Edward Snowden's appearance (via video) at the South by Southwest conference on Monday prompted a spike in coverage of who Snowden is and what he wants and how he manages his image and so on. On Tuesday, Vice Admiral Michael Rogers, the likely next head of the NSA, heads to Capitol Hill to discuss some of the systems Snowden exposed, yielding a series of stories about Rogers. Which should serve as a reminder: The struggle to ensure online privacy exists independent of these two people.
Snowden's emergence from his private life in Russia was guaranteed to attract attention, of course. But "it’s no accident that the first live public appearance that we’ve arranged for Snowden to speak at is South by Southwest and not daytime television," Snowden's attorney, Ben Wizner, told Politico. A Snowden appearance, and the frenzy that would follow, allows the leaker to put spotlights on the issues that he considers the most important. So: SxSW, a convening of tech geeks that would appreciate his message of the need to bolster online defenses against privacy intrusions.

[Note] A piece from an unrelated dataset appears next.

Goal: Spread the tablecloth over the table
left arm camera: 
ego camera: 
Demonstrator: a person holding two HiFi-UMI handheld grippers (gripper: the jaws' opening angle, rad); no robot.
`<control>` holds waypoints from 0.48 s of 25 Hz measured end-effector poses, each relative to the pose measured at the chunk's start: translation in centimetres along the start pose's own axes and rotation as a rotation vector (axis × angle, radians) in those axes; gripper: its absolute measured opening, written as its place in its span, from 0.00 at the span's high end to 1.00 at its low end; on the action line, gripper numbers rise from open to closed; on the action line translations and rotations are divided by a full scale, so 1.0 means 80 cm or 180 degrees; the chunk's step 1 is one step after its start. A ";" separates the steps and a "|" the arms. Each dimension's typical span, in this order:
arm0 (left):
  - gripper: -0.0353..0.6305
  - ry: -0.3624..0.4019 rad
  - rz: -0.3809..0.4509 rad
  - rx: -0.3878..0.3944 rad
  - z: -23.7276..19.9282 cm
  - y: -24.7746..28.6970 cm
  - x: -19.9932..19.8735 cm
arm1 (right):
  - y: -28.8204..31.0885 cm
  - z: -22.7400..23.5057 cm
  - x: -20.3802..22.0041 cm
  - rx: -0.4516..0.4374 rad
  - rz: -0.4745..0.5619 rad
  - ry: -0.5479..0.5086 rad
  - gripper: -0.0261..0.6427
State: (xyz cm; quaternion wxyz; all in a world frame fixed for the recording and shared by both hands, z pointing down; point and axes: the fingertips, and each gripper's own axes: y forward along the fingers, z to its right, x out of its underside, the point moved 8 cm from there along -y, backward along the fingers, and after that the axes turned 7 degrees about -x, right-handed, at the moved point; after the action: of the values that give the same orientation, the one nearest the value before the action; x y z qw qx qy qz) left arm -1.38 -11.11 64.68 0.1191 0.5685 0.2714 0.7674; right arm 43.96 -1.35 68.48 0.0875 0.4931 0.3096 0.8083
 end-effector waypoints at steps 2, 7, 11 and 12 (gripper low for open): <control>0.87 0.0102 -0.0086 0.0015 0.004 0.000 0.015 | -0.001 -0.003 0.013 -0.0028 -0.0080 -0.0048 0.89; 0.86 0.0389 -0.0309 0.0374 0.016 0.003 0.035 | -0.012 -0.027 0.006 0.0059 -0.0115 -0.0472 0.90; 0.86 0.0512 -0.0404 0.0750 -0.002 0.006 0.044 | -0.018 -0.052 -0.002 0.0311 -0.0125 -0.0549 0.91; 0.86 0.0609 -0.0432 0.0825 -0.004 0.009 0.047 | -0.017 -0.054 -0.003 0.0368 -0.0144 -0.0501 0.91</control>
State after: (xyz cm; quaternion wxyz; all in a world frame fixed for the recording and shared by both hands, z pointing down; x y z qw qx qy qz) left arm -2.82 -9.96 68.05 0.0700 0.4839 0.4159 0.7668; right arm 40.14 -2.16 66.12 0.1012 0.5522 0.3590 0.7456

That's the broader fight at hand. Yes, the NSA's surveillance has been bad for business in the tech industry, in part because of companies' legally binding work with the NSA on surveilling customers and in part because of revelations that the NSA tapped connections owned by the companies. But Snowden's point on Monday was less about helping Facebook's bottom line than ensuring that people can communicate online without being observed. He strongly advocated more widespread use of peer-to-peer encryption, scrambling signals between two users so that only those users can decode what's being said. As The New York Times noted, Snowden offered a particularly good example of why he trusts encryption: "The U.S. government still has no idea what documents I have because encryption works."